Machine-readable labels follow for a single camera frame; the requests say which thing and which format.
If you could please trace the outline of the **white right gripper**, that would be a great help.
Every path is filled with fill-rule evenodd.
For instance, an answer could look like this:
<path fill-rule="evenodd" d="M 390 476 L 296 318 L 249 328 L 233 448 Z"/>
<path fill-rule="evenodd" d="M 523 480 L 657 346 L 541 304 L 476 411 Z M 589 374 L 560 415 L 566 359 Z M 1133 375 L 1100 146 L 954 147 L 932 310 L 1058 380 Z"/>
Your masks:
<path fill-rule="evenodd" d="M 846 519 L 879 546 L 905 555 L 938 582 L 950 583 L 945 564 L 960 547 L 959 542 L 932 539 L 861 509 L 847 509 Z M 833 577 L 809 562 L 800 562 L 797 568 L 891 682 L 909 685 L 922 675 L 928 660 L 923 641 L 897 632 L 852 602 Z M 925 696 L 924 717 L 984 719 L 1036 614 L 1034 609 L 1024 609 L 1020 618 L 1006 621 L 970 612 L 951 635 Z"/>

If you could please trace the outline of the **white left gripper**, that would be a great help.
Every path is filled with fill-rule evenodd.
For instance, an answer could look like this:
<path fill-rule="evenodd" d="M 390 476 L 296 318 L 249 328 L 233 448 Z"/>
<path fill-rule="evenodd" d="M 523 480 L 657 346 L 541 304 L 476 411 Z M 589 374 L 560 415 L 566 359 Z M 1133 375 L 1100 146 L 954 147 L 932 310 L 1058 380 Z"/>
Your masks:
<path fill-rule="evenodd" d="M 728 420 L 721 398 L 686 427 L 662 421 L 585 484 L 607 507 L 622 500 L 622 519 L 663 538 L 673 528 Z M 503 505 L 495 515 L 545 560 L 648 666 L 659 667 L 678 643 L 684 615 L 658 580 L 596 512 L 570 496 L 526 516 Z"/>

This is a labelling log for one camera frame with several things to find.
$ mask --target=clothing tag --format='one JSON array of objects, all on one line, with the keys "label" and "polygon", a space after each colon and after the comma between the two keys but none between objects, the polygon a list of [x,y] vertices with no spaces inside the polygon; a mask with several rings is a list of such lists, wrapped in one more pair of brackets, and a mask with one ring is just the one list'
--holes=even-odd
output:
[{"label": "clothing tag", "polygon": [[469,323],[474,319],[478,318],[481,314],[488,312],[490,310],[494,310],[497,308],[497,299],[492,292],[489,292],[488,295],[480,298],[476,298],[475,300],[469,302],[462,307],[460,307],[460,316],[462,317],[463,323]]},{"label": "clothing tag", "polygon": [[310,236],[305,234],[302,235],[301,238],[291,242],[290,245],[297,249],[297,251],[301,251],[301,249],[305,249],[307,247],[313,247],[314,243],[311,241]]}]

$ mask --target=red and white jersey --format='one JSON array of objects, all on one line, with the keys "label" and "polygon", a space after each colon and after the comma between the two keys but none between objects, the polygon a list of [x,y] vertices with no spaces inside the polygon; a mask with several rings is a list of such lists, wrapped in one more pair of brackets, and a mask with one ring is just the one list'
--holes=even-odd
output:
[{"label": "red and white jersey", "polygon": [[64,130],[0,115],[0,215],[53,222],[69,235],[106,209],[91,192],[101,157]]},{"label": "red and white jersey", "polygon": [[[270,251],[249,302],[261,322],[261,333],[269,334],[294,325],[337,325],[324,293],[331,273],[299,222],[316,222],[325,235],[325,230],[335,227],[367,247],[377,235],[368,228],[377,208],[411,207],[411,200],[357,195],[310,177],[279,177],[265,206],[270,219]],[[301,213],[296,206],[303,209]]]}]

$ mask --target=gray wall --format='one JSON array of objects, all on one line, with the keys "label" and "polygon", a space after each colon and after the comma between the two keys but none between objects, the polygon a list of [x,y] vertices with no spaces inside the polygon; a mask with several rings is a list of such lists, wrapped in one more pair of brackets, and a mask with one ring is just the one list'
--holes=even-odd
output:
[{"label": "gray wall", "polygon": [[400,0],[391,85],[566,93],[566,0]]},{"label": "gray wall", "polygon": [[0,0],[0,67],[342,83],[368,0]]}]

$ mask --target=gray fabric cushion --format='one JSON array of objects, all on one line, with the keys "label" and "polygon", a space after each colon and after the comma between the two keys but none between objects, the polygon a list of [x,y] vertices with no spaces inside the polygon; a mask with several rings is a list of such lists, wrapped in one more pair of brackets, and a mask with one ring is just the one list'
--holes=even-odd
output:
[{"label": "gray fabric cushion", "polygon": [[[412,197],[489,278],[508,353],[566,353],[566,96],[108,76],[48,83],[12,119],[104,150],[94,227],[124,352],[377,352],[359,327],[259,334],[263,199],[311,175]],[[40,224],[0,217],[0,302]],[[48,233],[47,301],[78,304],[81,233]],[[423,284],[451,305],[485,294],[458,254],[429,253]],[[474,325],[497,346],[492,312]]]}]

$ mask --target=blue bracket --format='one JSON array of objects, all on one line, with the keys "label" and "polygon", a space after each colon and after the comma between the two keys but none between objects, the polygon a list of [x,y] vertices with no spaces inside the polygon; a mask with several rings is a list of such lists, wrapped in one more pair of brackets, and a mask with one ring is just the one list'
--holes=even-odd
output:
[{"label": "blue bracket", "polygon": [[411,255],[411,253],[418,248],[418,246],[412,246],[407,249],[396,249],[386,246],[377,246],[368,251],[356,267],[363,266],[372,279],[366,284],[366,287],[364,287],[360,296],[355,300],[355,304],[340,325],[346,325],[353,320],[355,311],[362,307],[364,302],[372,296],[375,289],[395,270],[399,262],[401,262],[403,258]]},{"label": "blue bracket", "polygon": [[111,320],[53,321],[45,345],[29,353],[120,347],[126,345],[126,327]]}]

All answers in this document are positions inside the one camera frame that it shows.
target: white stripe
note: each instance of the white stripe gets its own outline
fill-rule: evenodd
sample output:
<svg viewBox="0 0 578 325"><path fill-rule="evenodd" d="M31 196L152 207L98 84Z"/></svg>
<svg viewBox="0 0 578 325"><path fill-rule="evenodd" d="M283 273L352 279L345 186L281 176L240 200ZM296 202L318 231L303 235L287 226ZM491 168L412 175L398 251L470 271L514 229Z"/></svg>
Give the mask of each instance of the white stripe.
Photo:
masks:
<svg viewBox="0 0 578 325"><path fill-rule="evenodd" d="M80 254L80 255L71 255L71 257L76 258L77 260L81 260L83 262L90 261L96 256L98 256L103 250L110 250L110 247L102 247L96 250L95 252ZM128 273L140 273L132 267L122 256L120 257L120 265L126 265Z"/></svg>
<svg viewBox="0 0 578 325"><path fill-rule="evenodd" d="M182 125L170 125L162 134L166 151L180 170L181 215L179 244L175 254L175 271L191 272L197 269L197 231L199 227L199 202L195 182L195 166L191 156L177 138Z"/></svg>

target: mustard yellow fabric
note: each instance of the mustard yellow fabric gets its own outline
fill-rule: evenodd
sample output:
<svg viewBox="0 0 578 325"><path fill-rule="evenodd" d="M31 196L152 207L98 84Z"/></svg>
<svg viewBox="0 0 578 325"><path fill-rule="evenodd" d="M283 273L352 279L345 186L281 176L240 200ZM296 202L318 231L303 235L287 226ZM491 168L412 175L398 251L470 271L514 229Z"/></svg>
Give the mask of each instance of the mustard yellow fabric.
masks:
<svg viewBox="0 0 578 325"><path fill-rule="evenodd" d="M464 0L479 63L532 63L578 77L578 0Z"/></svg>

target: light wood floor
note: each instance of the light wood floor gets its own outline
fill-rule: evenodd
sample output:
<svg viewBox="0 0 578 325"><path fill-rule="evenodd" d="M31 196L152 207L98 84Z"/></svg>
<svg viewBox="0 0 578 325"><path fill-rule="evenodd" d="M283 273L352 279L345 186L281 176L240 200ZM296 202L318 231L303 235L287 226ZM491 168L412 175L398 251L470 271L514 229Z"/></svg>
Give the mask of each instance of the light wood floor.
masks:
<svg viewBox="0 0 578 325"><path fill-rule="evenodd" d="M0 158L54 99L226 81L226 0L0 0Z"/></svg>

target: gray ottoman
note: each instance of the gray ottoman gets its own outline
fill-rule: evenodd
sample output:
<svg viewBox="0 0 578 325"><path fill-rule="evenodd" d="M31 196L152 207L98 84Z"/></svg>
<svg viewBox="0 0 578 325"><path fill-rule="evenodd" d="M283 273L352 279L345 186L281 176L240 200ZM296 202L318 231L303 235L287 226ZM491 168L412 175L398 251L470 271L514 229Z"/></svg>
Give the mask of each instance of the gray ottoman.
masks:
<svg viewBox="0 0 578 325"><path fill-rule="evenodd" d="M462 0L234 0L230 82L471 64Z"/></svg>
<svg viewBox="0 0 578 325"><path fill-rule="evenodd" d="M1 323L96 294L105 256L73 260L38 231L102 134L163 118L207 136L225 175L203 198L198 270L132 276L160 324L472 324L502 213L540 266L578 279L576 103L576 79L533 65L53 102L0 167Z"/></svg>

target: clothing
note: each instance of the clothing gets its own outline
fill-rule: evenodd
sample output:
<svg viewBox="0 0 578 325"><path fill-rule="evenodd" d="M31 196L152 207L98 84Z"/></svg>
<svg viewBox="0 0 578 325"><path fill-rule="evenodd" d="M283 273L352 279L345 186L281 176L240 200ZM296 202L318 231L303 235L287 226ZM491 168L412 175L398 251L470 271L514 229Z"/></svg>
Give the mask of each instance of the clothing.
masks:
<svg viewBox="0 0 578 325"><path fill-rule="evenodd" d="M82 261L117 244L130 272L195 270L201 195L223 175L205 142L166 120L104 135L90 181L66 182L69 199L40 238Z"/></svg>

^^^^^^^^

## WORK ORDER
Every line from the one containing "note: each instance of the clothing" through the final line of the data above is to be restated word for word, and nothing more.

## EXERCISE RESULT
note: each instance of the clothing gets its own outline
fill-rule: evenodd
sample output:
<svg viewBox="0 0 578 325"><path fill-rule="evenodd" d="M31 196L152 207L98 84Z"/></svg>
<svg viewBox="0 0 578 325"><path fill-rule="evenodd" d="M283 273L352 279L345 186L281 176L240 200ZM296 202L318 231L303 235L287 226ZM491 168L412 175L398 251L470 271L514 229Z"/></svg>
Give the mask of each instance of the clothing.
masks:
<svg viewBox="0 0 578 325"><path fill-rule="evenodd" d="M82 261L117 244L130 272L195 270L201 195L223 175L205 142L166 120L104 135L90 181L66 182L69 199L40 238Z"/></svg>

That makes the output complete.